- **WORK INSTRUCTIONS**
What you return must be every line below that includes the word "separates".

=== DATA PROVIDED ===

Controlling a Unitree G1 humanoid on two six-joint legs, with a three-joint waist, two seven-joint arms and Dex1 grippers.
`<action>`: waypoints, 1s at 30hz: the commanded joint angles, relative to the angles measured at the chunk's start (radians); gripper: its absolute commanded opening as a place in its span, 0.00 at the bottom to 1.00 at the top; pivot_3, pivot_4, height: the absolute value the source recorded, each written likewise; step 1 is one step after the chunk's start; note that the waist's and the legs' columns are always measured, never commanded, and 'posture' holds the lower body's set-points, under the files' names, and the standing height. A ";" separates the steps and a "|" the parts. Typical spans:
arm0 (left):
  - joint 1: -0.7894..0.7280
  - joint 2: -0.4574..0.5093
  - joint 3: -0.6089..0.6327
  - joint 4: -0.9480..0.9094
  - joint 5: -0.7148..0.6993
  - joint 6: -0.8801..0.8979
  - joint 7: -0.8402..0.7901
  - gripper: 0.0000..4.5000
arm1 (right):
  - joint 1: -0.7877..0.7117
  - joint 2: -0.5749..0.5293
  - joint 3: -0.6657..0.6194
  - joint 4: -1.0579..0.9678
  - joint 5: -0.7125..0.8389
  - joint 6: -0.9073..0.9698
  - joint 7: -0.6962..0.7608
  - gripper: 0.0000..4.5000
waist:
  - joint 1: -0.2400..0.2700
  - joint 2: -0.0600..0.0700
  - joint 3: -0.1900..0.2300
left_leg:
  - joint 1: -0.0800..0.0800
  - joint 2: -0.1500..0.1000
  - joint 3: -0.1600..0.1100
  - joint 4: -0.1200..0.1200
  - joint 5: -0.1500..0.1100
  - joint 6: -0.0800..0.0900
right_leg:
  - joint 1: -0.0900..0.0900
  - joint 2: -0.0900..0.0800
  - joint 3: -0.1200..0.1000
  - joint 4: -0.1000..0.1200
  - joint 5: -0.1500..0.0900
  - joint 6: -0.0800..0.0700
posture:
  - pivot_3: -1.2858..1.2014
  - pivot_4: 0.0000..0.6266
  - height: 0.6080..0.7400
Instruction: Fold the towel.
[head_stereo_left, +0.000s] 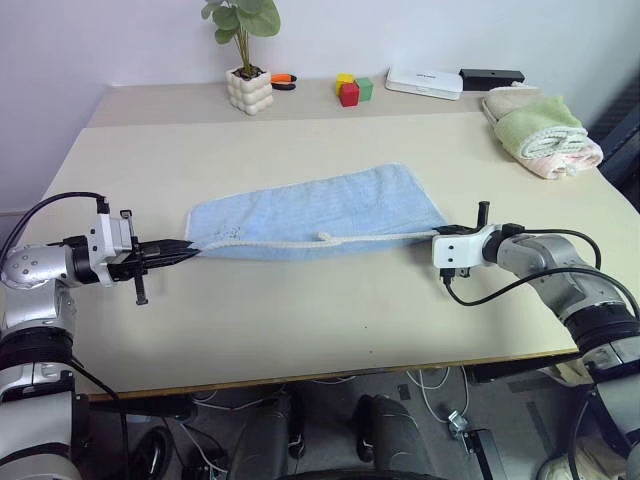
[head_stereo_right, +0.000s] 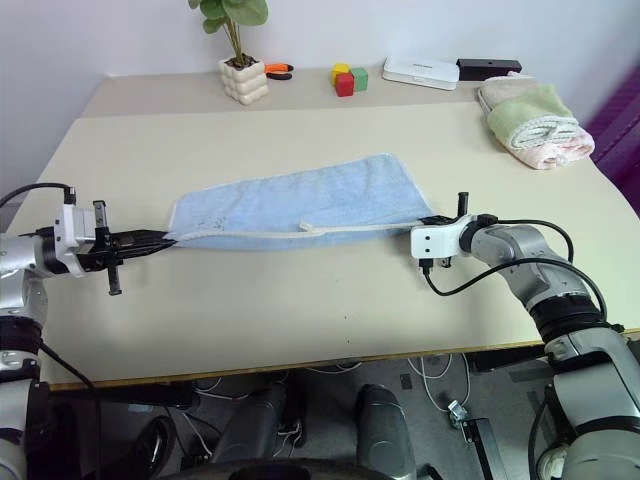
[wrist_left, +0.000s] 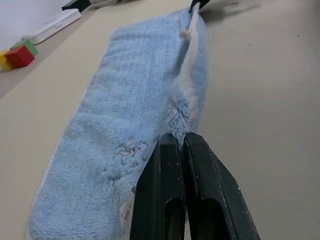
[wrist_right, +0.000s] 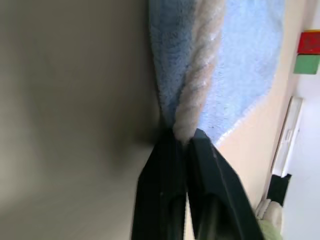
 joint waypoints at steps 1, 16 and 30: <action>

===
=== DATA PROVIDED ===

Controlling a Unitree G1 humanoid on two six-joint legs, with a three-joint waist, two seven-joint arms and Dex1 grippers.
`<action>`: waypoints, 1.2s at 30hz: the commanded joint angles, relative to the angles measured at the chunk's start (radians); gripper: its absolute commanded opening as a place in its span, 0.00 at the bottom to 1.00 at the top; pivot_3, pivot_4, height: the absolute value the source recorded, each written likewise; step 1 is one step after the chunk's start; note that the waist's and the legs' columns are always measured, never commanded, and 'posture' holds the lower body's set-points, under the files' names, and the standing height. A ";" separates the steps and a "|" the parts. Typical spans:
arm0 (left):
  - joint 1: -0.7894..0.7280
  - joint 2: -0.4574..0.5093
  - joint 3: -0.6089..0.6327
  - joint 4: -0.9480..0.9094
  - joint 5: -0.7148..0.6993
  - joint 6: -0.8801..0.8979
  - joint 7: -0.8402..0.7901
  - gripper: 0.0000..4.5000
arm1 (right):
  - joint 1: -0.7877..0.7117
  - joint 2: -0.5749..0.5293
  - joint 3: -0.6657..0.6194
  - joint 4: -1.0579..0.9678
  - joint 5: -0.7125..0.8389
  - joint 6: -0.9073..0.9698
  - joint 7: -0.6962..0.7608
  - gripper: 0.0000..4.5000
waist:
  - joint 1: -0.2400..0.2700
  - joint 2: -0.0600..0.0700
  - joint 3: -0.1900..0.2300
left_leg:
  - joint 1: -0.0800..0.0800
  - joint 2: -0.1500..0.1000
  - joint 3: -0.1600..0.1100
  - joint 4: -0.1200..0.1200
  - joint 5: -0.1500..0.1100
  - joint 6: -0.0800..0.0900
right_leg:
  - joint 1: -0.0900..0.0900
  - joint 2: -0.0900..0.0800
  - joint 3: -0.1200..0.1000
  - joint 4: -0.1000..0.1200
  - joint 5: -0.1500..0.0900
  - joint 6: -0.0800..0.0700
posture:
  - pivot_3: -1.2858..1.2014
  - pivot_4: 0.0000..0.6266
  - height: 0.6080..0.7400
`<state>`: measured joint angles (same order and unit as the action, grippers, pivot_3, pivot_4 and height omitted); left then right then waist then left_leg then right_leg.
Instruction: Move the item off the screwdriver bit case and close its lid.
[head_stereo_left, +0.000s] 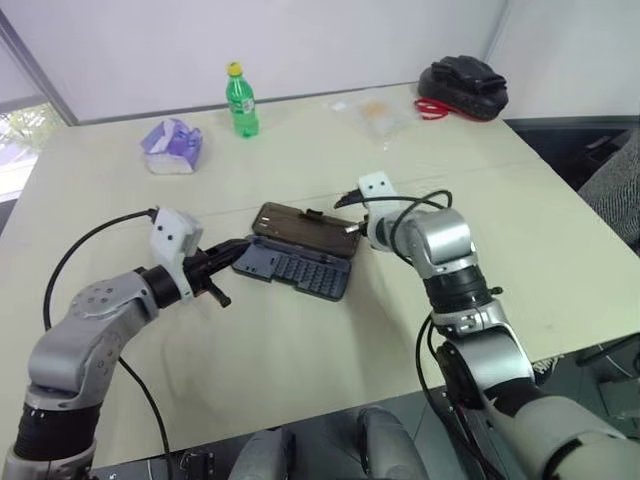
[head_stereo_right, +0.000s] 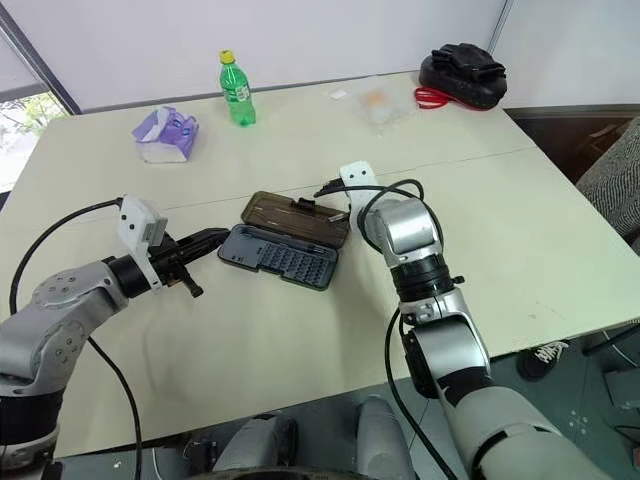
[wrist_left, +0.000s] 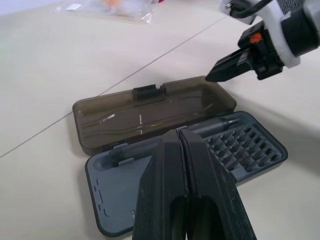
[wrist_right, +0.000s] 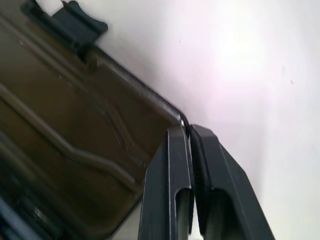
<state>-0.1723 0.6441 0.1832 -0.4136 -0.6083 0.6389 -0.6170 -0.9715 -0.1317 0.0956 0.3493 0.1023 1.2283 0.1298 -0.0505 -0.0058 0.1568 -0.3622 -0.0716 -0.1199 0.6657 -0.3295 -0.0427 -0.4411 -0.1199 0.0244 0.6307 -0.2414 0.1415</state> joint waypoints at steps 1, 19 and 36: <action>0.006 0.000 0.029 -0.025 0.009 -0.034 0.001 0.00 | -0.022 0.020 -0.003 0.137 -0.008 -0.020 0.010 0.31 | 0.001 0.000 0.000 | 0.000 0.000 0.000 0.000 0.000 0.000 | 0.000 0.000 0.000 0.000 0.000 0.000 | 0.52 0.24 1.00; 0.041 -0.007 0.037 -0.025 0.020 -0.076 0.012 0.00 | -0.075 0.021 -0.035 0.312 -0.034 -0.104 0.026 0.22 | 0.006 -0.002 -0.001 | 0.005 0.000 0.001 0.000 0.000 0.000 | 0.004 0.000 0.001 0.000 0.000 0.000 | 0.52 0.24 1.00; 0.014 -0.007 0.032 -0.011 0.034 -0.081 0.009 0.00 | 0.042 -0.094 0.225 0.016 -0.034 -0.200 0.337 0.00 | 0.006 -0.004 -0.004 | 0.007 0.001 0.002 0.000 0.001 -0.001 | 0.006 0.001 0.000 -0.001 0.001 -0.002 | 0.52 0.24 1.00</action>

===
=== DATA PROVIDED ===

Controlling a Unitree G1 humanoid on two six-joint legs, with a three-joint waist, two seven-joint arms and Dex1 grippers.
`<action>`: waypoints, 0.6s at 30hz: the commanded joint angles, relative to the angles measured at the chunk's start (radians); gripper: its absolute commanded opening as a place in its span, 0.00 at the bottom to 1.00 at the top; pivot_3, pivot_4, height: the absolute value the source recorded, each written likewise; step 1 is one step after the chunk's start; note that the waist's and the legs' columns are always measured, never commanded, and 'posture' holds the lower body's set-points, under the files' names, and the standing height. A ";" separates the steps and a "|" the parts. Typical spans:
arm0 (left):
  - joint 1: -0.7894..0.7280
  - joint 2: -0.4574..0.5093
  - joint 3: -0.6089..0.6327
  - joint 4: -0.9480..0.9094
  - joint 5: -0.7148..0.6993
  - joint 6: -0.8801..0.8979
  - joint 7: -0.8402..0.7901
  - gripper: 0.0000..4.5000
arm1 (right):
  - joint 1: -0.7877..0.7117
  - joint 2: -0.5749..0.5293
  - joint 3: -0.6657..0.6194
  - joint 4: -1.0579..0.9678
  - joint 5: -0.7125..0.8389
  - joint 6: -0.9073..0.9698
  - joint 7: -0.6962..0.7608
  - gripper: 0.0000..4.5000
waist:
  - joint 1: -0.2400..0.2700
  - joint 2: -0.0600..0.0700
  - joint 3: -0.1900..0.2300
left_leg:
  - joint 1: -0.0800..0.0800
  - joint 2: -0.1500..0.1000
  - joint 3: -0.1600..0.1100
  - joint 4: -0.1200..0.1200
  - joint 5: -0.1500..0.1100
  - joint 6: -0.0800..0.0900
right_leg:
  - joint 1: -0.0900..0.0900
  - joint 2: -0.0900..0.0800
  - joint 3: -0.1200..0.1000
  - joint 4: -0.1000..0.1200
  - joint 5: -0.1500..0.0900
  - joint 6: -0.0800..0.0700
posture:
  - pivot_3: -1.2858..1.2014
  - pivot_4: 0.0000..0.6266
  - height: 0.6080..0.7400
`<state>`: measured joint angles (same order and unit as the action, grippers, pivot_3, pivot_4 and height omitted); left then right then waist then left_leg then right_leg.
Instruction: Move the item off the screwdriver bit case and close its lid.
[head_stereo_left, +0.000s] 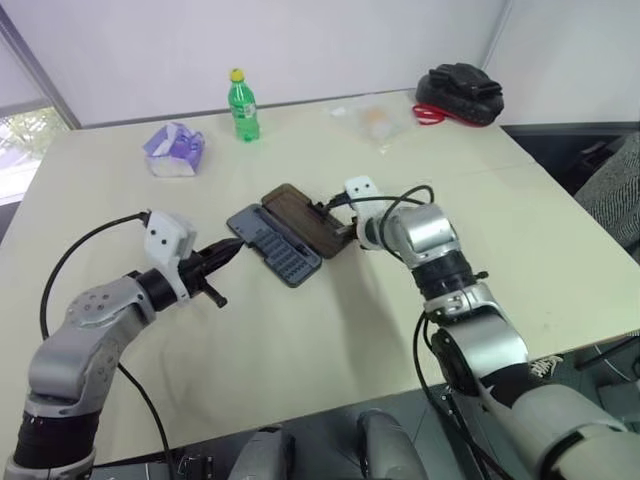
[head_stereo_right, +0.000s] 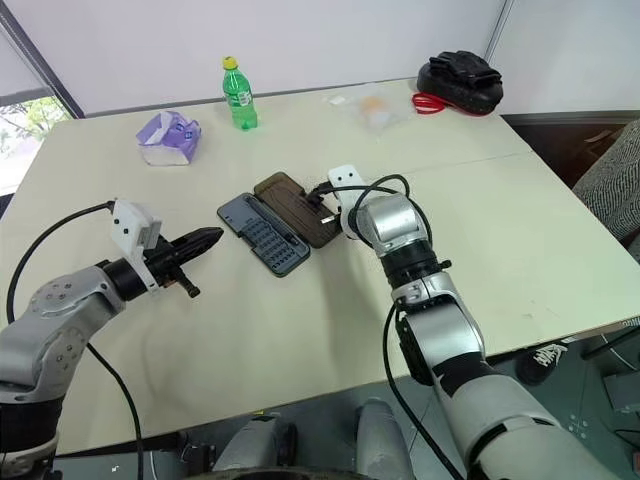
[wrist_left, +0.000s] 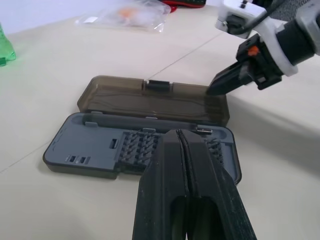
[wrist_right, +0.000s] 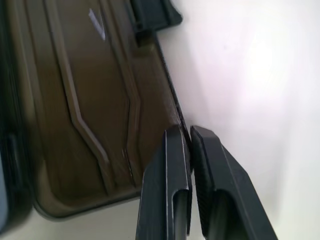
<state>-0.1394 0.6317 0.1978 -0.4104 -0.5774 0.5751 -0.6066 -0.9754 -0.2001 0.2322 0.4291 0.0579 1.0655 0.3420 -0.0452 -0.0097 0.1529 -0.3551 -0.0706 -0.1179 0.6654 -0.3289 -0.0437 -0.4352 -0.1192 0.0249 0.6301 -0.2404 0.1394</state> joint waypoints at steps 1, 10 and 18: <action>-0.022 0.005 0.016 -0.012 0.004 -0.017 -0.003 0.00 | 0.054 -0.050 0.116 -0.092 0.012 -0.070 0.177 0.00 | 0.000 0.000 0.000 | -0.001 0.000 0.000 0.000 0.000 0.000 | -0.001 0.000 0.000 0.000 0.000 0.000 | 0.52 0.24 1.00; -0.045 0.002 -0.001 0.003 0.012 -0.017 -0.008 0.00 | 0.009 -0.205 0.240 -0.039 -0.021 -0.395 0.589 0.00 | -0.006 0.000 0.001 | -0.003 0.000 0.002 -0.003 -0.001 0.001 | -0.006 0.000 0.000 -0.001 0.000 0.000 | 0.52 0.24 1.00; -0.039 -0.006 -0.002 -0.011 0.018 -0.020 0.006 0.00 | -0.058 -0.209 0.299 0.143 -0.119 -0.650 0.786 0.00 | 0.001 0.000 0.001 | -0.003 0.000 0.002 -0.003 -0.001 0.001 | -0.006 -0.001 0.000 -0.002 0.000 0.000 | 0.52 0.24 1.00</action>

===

- **WRITTEN ANSWER**
`<action>`: waypoints, 1s at 30hz: the commanded joint angles, relative to the angles measured at the chunk's start (radians); gripper: its absolute commanded opening as a place in its span, 0.00 at the bottom to 1.00 at the top; pivot_3, pivot_4, height: the absolute value the source recorded, each written likewise; step 1 is one step after the chunk's start; note that the waist's and the legs' columns are always measured, never commanded, and 'posture' holds the lower body's set-points, under the files' names, and the standing height. A ";" separates the steps and a "|" the parts. Typical spans:
`<action>`: waypoints, 1.2s at 30hz: the commanded joint angles, relative to the angles measured at the chunk's start (radians); gripper: its absolute commanded opening as a place in its span, 0.00 at the bottom to 1.00 at the top; pivot_3, pivot_4, height: the absolute value the source recorded, each written likewise; step 1 is one step after the chunk's start; note that the waist's and the legs' columns are always measured, never commanded, and 'posture' holds the lower body's set-points, under the files' names, and the standing height. A ";" separates the steps and a "|" the parts. Typical spans:
`<action>`: waypoints, 0.6s at 30hz: the commanded joint angles, relative to the angles measured at the chunk's start (radians); gripper: its absolute commanded opening as a place in its span, 0.00 at the bottom to 1.00 at the top; pivot_3, pivot_4, height: the absolute value the source recorded, each written likewise; step 1 is one step after the chunk's start; note that the waist's and the legs' columns are always measured, never commanded, and 'posture' holds the lower body's set-points, under the files' names, and the standing height. A ";" separates the steps and a "|" the parts. Typical spans:

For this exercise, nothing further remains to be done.